• Problem description
Print out the data below in full, exactly as written.

(Stored items from a collection)
····················
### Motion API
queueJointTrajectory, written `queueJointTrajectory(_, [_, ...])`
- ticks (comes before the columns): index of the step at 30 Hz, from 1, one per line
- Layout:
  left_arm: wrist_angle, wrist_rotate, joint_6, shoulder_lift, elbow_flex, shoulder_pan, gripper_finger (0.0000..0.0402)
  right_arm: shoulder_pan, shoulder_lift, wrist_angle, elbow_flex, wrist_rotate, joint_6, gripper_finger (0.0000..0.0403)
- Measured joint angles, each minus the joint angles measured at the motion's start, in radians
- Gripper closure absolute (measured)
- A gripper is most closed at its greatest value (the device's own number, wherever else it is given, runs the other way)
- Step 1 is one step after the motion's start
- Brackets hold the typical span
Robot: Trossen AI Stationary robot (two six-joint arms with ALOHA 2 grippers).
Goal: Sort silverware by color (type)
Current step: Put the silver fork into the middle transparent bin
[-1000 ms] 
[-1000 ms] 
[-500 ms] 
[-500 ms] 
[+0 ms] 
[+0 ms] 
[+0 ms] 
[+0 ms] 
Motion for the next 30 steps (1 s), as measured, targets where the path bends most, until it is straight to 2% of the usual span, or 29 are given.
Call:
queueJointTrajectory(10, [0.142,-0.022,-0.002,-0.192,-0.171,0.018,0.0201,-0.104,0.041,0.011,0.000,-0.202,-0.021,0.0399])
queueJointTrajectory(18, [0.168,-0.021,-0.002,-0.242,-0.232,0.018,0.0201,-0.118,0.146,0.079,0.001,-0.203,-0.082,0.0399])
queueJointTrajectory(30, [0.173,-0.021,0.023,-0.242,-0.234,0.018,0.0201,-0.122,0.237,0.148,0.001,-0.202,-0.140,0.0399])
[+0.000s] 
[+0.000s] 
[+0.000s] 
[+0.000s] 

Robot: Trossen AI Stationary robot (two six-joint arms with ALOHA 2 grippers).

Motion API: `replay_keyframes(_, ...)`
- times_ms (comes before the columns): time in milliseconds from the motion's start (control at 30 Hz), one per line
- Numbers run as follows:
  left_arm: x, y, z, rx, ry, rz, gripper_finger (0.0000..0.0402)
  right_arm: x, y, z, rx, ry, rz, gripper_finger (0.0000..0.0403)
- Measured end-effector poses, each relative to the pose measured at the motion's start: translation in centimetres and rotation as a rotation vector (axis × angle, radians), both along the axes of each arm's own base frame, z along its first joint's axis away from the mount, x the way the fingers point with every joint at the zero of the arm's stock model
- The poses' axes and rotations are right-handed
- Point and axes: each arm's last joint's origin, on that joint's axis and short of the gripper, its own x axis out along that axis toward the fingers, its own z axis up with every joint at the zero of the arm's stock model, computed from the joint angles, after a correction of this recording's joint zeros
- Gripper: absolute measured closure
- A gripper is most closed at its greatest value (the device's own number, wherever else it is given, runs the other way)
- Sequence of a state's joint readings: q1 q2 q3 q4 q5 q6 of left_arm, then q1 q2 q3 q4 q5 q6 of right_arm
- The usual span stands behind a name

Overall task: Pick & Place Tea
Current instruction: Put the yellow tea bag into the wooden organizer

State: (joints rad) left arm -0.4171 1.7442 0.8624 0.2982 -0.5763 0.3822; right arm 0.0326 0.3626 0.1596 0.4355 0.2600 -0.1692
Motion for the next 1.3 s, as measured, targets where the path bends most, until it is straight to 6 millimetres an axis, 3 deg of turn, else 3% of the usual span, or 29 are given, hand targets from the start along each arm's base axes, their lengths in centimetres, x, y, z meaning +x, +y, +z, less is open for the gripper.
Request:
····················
• Written solution
### Motion API
queueJointTrajectory, written `queueJointTrajectory(_, [_, ...])`
- ticks (comes before the columns): index of the step at 30 Hz, from 1, one per line
- Layout:
  left_arm: wrist_angle, wrist_rotate, joint_6, shoulder_lift, elbow_flex, shoulder_pan, gripper_finger (0.0000..0.0402)
  right_arm: shoulder_pan, shoulder_lift, wrist_angle, elbow_flex, wrist_rotate, joint_6, gripper_finger (0.0000..0.0403)
- Measured joint angles, each minus the joint angles measured at the motion's start, in radians
- Gripper closure absolute (measured)
- A gripper is most closed at its greatest value (the device's own number, wherever else it is given, runs the other way)
- Step 1 is one step after the motion's start
- Brackets hold the typical span
Robot: Trossen AI Stationary robot (two six-joint arms with ALOHA 2 grippers).
Goal: Sort silverware by color (type)
Current step: Put the silver fork into the middle transparent bin
[-1000 ms] 
[-1000 ms] 
[-500 ms] 
[-500 ms] 
[+0 ms] 
[+0 ms] 
[+0 ms] 
[+0 ms] 
Motion for the next 30 steps (1 s), as measured, targets where the path bends most, until it is straight to 2% of the usual span, or 29 are given.
Call:
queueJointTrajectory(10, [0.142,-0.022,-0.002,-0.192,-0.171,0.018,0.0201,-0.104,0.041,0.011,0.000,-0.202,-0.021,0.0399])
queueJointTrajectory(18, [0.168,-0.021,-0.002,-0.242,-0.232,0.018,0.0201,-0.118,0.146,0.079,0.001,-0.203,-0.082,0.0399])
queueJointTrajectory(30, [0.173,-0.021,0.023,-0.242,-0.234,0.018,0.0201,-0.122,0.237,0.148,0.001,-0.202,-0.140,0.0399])
[+0.000s] 
[+0.000s] 
[+0.000s] 
[+0.000s] 

Robot: Trossen AI Stationary robot (two six-joint arms with ALOHA 2 grippers).

Motion API: `replay_keyframes(_, ...)`
- times_ms (comes before the columns): time in milliseconds from the motion's start (control at 30 Hz), one per line
- Numbers run as follows:
  left_arm: x, y, z, rx, ry, rz, gripper_finger (0.0000..0.0402)
  right_arm: x, y, z, rx, ry, rz, gripper_finger (0.0000..0.0403)
- Measured end-effector poses, each relative to the pose measured at the motion's start: translation in centimetres and rotation as a rotation vector (axis × angle, radians), both along the axes of each arm's own base frame, z along its first joint's axis away from the mount, x the way the fingers point with every joint at the zero of the arm's stock model
- The poses' axes and rotations are right-handed
- Point and axes: each arm's last joint's origin, on that joint's axis and short of the gripper, its own x axis out along that axis toward the fingers, its own z axis up with every joint at the zero of the arm's stock model, computed from the joint angles, after a correction of this recording's joint zeros
- Gripper: absolute measured closure
- A gripper is most closed at its greatest value (the device's own number, wherever else it is given, runs the other way)
- Sequence of a state's joint readings: q1 q2 q3 q4 q5 q6 of left_arm, then q1 q2 q3 q4 q5 q6 of right_arm
- The usual span stands behind a name

Overall task: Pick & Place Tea
Current instruction: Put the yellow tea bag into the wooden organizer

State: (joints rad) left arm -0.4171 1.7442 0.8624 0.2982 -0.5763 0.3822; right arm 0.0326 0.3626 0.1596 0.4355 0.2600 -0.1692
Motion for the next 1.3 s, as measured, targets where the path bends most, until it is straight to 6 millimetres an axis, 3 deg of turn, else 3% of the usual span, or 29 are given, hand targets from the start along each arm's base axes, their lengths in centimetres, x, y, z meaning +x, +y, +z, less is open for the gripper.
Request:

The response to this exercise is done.